_Instructions to follow_. Copy the lines below exactly. Start at the first and finish with the line containing "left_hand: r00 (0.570".

_Recorded data_.
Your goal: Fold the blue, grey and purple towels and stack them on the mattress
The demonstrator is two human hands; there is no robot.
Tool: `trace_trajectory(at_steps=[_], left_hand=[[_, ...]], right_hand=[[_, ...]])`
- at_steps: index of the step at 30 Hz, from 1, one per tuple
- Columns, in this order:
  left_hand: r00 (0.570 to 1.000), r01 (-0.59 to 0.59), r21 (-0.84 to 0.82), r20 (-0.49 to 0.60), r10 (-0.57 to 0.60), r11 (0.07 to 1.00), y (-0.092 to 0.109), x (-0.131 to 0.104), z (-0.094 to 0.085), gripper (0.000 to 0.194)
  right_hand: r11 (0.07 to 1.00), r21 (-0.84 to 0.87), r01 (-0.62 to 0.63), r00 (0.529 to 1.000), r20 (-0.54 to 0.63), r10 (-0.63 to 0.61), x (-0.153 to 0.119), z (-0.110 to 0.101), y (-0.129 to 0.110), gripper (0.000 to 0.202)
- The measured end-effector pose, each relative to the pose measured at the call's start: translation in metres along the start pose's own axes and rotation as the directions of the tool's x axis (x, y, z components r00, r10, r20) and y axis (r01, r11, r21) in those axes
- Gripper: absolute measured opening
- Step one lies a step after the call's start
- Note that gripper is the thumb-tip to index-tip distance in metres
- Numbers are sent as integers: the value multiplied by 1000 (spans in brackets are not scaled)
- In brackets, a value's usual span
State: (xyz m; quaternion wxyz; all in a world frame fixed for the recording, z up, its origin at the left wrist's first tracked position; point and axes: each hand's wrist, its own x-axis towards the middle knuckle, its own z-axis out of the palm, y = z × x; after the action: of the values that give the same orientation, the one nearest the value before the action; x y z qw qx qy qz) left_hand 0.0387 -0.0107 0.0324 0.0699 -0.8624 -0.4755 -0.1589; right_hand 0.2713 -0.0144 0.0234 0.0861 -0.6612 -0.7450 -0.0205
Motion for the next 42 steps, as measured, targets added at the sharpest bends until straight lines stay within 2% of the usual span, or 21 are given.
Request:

_Output of the task_.
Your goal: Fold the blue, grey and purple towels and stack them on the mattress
The demonstrator is two human hands; there is no robot.
Tool: `trace_trajectory(at_steps=[_], left_hand=[[_, ...]], right_hand=[[_, ...]])`
- at_steps: index of the step at 30 Hz, from 1, one per tuple
- Columns, in this order:
  left_hand: r00 (0.570 to 1.000), r01 (-0.59 to 0.59), r21 (-0.84 to 0.82), r20 (-0.49 to 0.60), r10 (-0.57 to 0.60), r11 (0.07 to 1.00), y (-0.092 to 0.109), x (-0.131 to 0.104), z (-0.094 to 0.085), gripper (0.000 to 0.194)

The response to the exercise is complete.